In conclusion, it is true that the economic power of the USA has helped English to become the dominant world language today so quickly. However, other factors have been responsible too – the cultural power of Hollywood and the foreign policy of the US government (which could, of course, be argued to be part of its economic power). In addition, the speed with which English has become the dominant world language is also due to the historical legacy of the British Empire and the technological advances, especially in travel and communications, of the 20th and early 21st centuries.

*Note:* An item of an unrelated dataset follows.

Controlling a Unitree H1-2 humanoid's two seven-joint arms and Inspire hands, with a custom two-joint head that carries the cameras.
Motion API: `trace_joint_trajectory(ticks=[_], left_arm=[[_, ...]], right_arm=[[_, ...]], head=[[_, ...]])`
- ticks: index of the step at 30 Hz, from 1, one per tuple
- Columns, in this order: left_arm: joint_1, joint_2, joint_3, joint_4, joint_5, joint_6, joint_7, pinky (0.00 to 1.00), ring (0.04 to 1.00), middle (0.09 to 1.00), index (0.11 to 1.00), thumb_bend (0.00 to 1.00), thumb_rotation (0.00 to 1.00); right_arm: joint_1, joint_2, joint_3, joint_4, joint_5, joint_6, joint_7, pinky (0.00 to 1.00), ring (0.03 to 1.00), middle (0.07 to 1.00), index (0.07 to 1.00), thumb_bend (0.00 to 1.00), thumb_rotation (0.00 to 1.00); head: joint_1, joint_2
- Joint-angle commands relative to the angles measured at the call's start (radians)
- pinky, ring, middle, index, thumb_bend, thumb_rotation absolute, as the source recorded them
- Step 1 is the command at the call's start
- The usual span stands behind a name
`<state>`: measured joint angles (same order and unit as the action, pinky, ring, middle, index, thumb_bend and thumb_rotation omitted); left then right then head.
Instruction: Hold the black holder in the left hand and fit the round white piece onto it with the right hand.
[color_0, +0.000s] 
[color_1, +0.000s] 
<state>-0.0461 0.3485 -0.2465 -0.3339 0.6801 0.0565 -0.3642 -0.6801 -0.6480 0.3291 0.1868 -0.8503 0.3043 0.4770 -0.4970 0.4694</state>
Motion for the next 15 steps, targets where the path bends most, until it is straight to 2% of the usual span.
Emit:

I will return to Crystal’s words from the introduction to this essay: “English simply found itself in the right place [the USA and its powerful economy] at the right time [the break up of the British Empire and the rapid advance of technology allowing rapid global communication and the globalization of the world economy].”
Crystal, D., (2001). Language and the Internet. Cambridge: Cambridge University Press.
Crystal, D., (2003). English as a Global Language. Cambridge: Cambridge University Press.
Fraenkel, A., Haill, R. & O’Riordan, S., (2002) English Language, Life and Culture. London: Hodder & Stoughton.
Graddol, d, (1997). The Future of English. London: the British Council.